= Halas (food) =

Yemeni delicacy

Halas (حلص) is a Yemeni food made of halaṣ leaf. The food is eaten during drought periods in Yemen.

The halaṣ leaves have a very bitter taste but they are boiled in water until the taste is gone. It is then added to traditional buttermilk known as ḥaqin.

Ḥalaṣ is often confused with halqa or ghulaf (Cyphostemma digitatum (Forssk.)), which, according to Lisan al-Arab, is a plant that grows in Yemen whose leaves are similar in shape to vine leaves. It is roasted and dried, then used over meat. Halqa is used in traditional Yemeni ethnomedicine.

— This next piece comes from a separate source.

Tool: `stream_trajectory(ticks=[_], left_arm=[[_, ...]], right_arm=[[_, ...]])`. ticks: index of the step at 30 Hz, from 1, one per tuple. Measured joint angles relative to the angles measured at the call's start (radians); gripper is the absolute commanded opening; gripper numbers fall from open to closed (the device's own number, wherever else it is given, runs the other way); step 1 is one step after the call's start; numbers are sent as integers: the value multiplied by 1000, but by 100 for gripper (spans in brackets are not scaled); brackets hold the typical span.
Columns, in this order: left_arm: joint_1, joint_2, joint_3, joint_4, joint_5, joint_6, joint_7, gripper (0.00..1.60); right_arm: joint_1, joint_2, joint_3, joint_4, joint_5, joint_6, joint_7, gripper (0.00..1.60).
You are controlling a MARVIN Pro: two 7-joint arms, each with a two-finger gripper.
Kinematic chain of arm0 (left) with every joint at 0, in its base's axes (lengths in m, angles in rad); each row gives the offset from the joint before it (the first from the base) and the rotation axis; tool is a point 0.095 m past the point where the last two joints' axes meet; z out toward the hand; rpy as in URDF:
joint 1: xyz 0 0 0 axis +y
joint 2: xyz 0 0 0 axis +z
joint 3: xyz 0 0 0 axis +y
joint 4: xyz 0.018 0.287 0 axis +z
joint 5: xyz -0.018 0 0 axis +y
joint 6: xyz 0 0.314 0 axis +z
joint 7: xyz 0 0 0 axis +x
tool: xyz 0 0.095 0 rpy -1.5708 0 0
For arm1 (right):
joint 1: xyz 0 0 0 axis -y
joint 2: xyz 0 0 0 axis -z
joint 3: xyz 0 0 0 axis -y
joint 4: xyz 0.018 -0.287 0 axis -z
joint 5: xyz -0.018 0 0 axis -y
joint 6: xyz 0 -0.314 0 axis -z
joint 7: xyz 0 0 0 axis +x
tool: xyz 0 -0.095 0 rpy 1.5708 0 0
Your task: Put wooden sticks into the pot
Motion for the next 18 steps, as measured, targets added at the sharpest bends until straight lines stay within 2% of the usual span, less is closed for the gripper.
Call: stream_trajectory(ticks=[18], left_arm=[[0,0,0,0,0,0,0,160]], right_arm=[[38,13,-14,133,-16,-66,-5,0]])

In 2018, people of the Yemeni town of Tihamah have survived by eating halaṣ due to the famine in that area.

==Etymology==
The name of Ḥalaṣ is mentioned in Yemeni poems and proverbs. The latter include "People have starved until they ate Ḥalaṣ" and "Even if I ate Ḥalaṣ, I will not left it up".

According to Mutahar al-Iryani, a Yemen historian and poet, the term Ḥalaṣ came from the word Ḥalaḏ̣ (ḥlẓ), mentioned in ancient Yemeni inscriptions; it means to suffer from starvation, sickness or pain.